Exercise instructions = From top to bottom, restate the entries below word for word.

Recorded information =
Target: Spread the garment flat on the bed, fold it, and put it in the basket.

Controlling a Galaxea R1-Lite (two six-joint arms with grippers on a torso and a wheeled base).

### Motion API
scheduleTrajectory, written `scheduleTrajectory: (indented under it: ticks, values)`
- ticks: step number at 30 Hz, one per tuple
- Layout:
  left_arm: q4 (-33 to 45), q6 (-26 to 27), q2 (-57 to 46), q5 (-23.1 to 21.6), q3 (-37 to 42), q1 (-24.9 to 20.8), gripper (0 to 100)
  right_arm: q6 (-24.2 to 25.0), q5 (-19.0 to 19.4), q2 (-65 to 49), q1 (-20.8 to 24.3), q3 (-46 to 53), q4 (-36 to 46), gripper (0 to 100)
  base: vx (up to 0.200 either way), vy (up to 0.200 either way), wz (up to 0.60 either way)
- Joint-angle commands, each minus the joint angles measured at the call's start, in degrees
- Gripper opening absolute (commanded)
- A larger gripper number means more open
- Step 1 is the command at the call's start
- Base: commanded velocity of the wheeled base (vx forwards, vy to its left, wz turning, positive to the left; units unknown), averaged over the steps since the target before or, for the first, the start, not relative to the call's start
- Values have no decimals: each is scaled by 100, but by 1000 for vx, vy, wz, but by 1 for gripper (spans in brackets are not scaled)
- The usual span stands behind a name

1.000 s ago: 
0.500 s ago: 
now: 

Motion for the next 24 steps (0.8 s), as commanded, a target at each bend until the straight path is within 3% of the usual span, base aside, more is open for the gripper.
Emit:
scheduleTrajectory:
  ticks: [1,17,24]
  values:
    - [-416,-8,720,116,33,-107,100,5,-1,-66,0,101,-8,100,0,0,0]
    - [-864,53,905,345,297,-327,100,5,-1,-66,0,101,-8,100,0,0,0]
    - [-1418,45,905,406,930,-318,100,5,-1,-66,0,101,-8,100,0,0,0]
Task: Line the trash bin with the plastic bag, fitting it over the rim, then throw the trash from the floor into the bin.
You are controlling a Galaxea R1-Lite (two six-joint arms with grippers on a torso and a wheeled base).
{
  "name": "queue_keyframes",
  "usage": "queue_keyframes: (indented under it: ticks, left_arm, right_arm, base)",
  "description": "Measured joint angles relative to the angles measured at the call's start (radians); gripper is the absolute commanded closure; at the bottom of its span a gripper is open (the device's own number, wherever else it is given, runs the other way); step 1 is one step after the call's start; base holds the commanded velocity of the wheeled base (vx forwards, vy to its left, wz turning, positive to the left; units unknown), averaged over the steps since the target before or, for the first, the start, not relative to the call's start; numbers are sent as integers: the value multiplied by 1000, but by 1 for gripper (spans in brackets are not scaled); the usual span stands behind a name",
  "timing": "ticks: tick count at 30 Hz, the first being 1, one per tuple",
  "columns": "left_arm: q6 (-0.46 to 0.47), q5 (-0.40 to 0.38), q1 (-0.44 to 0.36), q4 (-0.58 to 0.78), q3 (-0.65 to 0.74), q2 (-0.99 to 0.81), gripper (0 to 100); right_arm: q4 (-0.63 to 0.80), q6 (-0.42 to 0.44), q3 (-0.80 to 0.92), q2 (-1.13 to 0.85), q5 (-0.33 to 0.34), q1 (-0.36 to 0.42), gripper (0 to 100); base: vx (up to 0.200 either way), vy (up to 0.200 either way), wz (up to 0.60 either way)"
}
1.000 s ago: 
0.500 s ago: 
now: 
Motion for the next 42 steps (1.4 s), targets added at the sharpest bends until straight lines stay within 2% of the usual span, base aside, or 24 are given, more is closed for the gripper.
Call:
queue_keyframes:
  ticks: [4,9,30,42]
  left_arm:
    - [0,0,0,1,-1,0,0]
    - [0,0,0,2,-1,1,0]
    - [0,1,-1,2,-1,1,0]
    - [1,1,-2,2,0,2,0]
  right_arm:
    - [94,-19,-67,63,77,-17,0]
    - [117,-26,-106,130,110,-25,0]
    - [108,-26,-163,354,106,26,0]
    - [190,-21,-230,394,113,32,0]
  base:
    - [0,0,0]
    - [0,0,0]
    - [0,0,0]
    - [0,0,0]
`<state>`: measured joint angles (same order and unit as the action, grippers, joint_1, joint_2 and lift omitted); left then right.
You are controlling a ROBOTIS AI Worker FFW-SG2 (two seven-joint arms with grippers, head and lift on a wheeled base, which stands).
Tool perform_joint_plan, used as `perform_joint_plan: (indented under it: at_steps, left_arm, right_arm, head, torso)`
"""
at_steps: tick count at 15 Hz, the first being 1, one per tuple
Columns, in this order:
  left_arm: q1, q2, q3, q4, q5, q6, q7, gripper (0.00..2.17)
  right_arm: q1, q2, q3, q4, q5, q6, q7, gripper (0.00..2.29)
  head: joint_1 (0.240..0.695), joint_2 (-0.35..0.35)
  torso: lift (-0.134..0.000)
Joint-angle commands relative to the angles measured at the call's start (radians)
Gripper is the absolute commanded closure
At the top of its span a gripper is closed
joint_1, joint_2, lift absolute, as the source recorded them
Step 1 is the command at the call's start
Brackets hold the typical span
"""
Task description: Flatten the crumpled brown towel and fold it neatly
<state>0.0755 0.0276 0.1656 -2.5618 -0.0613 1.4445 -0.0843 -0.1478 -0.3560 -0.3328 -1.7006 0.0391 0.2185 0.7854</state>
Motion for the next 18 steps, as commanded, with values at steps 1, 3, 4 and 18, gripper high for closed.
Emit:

Result =
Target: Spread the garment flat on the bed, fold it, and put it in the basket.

Controlling a Galaxea R1-Lite (two six-joint arms with grippers on a torso and a wheeled base).

### Motion API
scheduleTrajectory, written `scheduleTrajectory: (indented under it: ticks, values)`
- ticks: step number at 30 Hz, one per tuple
- Layout:
  left_arm: q4 (-33 to 45), q6 (-26 to 27), q2 (-57 to 46), q5 (-23.1 to 21.6), q3 (-37 to 42), q1 (-24.9 to 20.8), gripper (0 to 100)
  right_arm: q6 (-24.2 to 25.0), q5 (-19.0 to 19.4), q2 (-65 to 49), q1 (-20.8 to 24.3), q3 (-46 to 53), q4 (-36 to 46), gripper (0 to 100)
  base: vx (up to 0.200 either way), vy (up to 0.200 either way), wz (up to 0.60 either way)
- Joint-angle commands, each minus the joint angles measured at the call's start, in degrees
- Gripper opening absolute (commanded)
- A larger gripper number means more open
- Step 1 is the command at the call's start
- Base: commanded velocity of the wheeled base (vx forwards, vy to its left, wz turning, positive to the left; units unknown), averaged over the steps since the target before or, for the first, the start, not relative to the call's start
- Values have no decimals: each is scaled by 100, but by 1000 for vx, vy, wz, but by 1 for gripper (spans in brackets are not scaled)
- The usual span stands behind a name

1.000 s ago: 
0.500 s ago: 
now: 

Motion for the next 24 steps (0.8 s), as commanded, a target at each bend until the straight path is within 3% of the usual span, base aside, more is open for the gripper.
Emit:
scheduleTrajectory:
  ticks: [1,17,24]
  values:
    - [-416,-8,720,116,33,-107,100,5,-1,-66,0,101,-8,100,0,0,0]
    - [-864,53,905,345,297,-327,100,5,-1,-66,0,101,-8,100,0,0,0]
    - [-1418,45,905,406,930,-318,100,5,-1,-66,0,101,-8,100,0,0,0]
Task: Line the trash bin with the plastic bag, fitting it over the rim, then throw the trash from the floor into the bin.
You are controlling a Galaxea R1-Lite (two six-joint arms with grippers on a torso and a wheeled base).
{
  "name": "queue_keyframes",
  "usage": "queue_keyframes: (indented under it: ticks, left_arm, right_arm, base)",
  "description": "Measured joint angles relative to the angles measured at the call's start (radians); gripper is the absolute commanded closure; at the bottom of its span a gripper is open (the device's own number, wherever else it is given, runs the other way); step 1 is one step after the call's start; base holds the commanded velocity of the wheeled base (vx forwards, vy to its left, wz turning, positive to the left; units unknown), averaged over the steps since the target before or, for the first, the start, not relative to the call's start; numbers are sent as integers: the value multiplied by 1000, but by 1 for gripper (spans in brackets are not scaled); the usual span stands behind a name",
  "timing": "ticks: tick count at 30 Hz, the first being 1, one per tuple",
  "columns": "left_arm: q6 (-0.46 to 0.47), q5 (-0.40 to 0.38), q1 (-0.44 to 0.36), q4 (-0.58 to 0.78), q3 (-0.65 to 0.74), q2 (-0.99 to 0.81), gripper (0 to 100); right_arm: q4 (-0.63 to 0.80), q6 (-0.42 to 0.44), q3 (-0.80 to 0.92), q2 (-1.13 to 0.85), q5 (-0.33 to 0.34), q1 (-0.36 to 0.42), gripper (0 to 100); base: vx (up to 0.200 either way), vy (up to 0.200 either way), wz (up to 0.60 either way)"
}
1.000 s ago: 
0.500 s ago: 
now: 
Motion for the next 42 steps (1.4 s), targets added at the sharpest bends until straight lines stay within 2% of the usual span, base aside, or 24 are given, more is closed for the gripper.
Call:
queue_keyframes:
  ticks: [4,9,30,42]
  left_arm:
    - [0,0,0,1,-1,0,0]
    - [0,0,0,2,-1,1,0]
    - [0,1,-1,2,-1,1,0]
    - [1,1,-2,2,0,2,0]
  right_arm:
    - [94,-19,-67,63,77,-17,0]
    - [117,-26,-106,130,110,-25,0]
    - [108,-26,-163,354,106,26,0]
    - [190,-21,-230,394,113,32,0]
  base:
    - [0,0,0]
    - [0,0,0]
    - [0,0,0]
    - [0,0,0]
`<state>`: measured joint angles (same order and unit as the action, grippers, joint_1, joint_2 and lift omitted); left then right.
You are controlling a ROBOTIS AI Worker FFW-SG2 (two seven-joint arms with grippers, head and lift on a wheeled base, which stands).
Tool perform_joint_plan, used as `perform_joint_plan: (indented under it: at_steps, left_arm, right_arm, head, torso)`
"""
at_steps: tick count at 15 Hz, the first being 1, one per tuple
Columns, in this order:
  left_arm: q1, q2, q3, q4, q5, q6, q7, gripper (0.00..2.17)
  right_arm: q1, q2, q3, q4, q5, q6, q7, gripper (0.00..2.29)
  head: joint_1 (0.240..0.695), joint_2 (-0.35..0.35)
  torso: lift (-0.134..0.000)
Joint-angle commands relative to the angles measured at the call's start (radians)
Gripper is the absolute commanded closure
At the top of its span a gripper is closed
joint_1, joint_2, lift absolute, as the source recorded them
Step 1 is the command at the call's start
Brackets hold the typical span
"""
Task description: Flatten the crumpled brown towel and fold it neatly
<state>0.0755 0.0276 0.1656 -2.5618 -0.0613 1.4445 -0.0843 -0.1478 -0.3560 -0.3328 -1.7006 0.0391 0.2185 0.7854</state>
Motion for the next 18 steps, as commanded, with values at steps 1, 3, 4 and 18, gripper high for closed.
Emit:

That wraps up the answer.